When you have such attractive players as Dakota Johnson, Pedro Pascal and Chris Evans looking for love against the gleaming backdrop of modern-day New York — well, you’ve entered rom-com heaven, right?

Not exactly. “Materialists,” Celine Song’s sophomore effort after her quietly breathtaking 2023 debut, “Past Lives,” winds up turning romance on its head to explore some of its unseemliest unspoken truths. Maybe “Materialists” marks the emergence of a new genre: the rom-con, not in the sense that it’s against the vicarious pleasures of flirting, seduction and finally finding true love, but that it’s painfully aware of the coldhearted calculation that so often lies beneath.

Johnson plays Lucy, a Manhattan matchmaker who works for a bespoke dating service called Adore — a concierge service for people who realize that to meet The One, they’ll have to get off their apps and into the real world. Lucy has nine marriages to her credit, making her the office GOAT; but true to this story’s Austen-meets-the-algorithm milieu, she has reconciled herself to eternal singledom. At the wedding of her most recent satisfied client, Lucy meets a handsome financier named Harry (Pascal), a guy who is so tall, good-looking and rich, rich, rich that he’s a matchmaker’s unicorn. He checks all the boxes.

While Lucy is busy flipping through her mental Rolodex to find Harry a suitable mate, he makes it known that he only has eyes for her; meanwhile, a cater-waiter at the reception turns out to be an old flame of Lucy’s: John (Evans), a wannabe actor who is tall, good-looking and poor, poor, poor. Can this marriage be saved? And which marriage, exactly, are we rooting for?

Song clearly has a lot on her mind in “Materialists,” which often plays as a meta-critique of such consumerist fantasies as “Sex and the City.” At the aforementioned wedding, Lucy’s client suffers a case of pre-altar jitters, which Lucy assuages by reminding her why she’s marrying her future husband. Yes, he’s wealthy and promises a lifetime of material security, but the psychic currency in the transaction is profound and even defensible: “He makes you feel valued,” Lucy tells her simply.
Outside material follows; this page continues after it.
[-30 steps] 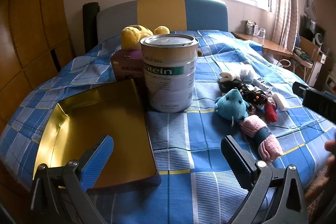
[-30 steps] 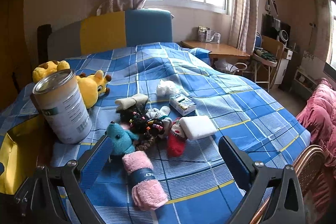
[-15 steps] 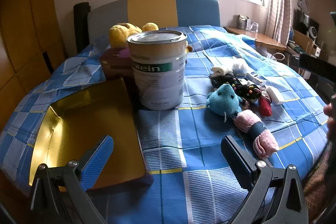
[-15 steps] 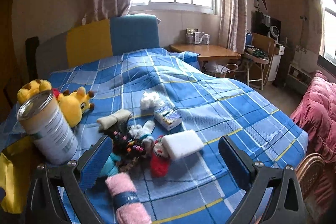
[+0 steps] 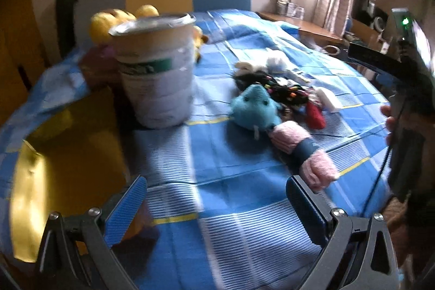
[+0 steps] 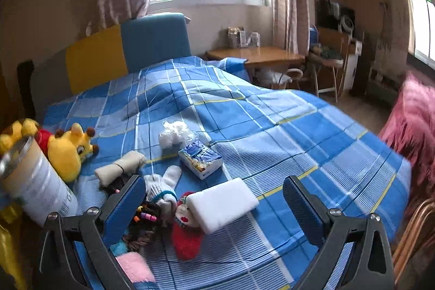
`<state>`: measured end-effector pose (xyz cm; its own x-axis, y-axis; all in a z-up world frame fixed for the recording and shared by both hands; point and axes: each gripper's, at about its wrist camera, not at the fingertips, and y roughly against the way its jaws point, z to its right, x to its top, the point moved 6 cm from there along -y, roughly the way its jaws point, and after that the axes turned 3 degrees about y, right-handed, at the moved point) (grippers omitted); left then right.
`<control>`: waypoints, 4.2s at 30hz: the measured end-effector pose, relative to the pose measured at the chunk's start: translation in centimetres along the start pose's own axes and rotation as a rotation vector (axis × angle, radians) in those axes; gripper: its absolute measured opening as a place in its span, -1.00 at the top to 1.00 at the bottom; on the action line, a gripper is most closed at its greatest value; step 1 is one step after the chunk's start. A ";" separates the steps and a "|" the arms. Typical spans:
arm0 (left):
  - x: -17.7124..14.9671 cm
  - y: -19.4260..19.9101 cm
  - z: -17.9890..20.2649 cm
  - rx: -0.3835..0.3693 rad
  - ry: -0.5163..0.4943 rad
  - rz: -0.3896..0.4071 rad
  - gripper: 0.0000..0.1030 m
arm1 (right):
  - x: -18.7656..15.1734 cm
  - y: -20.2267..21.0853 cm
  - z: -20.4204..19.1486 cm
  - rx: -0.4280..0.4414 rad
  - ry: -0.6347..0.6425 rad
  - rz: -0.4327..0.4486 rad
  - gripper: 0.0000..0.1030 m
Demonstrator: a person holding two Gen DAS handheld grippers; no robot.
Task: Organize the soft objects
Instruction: 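Move the left tool to the blue plush toy and close on it, then lift the blue plush toy with the left tool while the right tool grasps the pink dishcloth, then carry the blue plush toy into the gold tray and open the left tool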
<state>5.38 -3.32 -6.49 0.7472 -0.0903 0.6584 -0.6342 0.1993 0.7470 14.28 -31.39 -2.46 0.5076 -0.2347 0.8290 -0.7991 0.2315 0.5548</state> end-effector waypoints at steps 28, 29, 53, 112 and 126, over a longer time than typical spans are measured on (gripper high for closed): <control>7.8 -13.0 5.5 -0.040 -0.090 -0.143 -0.78 | -1.3 -2.0 0.7 0.138 -0.128 -0.116 -1.00; 7.8 -13.7 5.6 -0.039 -0.095 -0.154 -0.78 | -1.3 -2.1 0.8 0.141 -0.132 -0.120 -1.00; 4.6 -6.8 3.5 -0.140 -0.063 -0.064 -0.08 | -3.0 -3.6 -1.4 0.278 -0.114 -0.252 -0.83; 6.6 -5.3 -23.0 0.272 0.412 0.035 -0.47 | -15.8 -5.4 -12.5 0.355 0.456 -0.718 -0.14; 3.3 1.5 -20.5 0.339 0.375 0.148 -0.63 | -16.1 -5.4 -13.1 0.342 0.487 -0.694 -0.14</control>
<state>10.96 16.69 -5.09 0.6254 0.2829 0.7272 -0.7204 -0.1487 0.6774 14.71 -16.47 -17.86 0.9274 0.2255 0.2983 -0.2766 -0.1232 0.9531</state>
That’s an astute point, and exemplifies the kind of nuance Song seeks to bring to “Materialists,” which beneath the glittering surface wrestles with the grubby realities of money, social status, looks-ism and outright cruelty. (One of Lucy’s male clients blithely insists that 30 is a “dealbreaker” when it comes to age, 20 when it comes to body-mass index.) Grazing in a field similar to the ones plowed by Ruben Östlund’s scorching 2022 satire “Triangle of Sadness,” as well as the razor-sharp relationship dramas of Nicole Holofcener, Song isn’t interested in demonizing the most superficial checklists people bring to their dating lives as much as understanding the primal needs and aspirations those lists represent.

“Materialists” sets out to confront taboos like commodification, class and self-deception. But in dismantling the classic wish-fulfillment fantasy, it indulges in some of it, too: There’s something deliciously meta about Johnson — whose breakout role was in the swoony, S-and-M-adjacent “Fifty Shades of Grey” — waking up in yet another bed of an impossibly prosperous, handsome man. By now, though, the onetime ingenue has become a producer in her own right, including of a perceptive documentary about the sex researcher Shere Hite, and Johnson brings all of that intelligence to a canny and sensitive performance. (Pascal and Evans are similarly appealing, bringing the right amount of self-doubt and spiky anger to their respective characters.)

Perhaps it’s inevitable that, like the flawed people at its center, “Materialists” doesn’t check every box: Too often, Song’s protagonists sound like they’re stand-ins for the director rather than voicing fully realized characters. “Past Lives” wasn’t afraid of negative space — between people, and the words they say — but what felt delicately naturalistic in that film too often feels forced and rhythmically awkward when the narrative goes from low-key to no-key.

“Materialists” is being marketed as a pretty, escapist romp when it’s anything but: A jarring tonal shift midway through the movie introduces an even grimmer note by reminding viewers of the serious perils of dating culture. That zag leads to some reckonings — moral, ethical, romantic, narrative — that can’t help but feel predictable and contrived. Still, at its most commendable, “Materialists” lends them the tarnished glow of humanity at its most imperfectly ragged.

“Only connect,” E.M. Forster told us. The struggle continues. And through Song’s distinctive lens, it looks ruthless, a little bit funny and all too real.

Three stars. Rated R. At theaters. Contains profanity and brief sexual material. 109 minutes.

Rating guide: Four stars masterpiece, three stars very good, two stars okay, one star poor, no stars waste of time.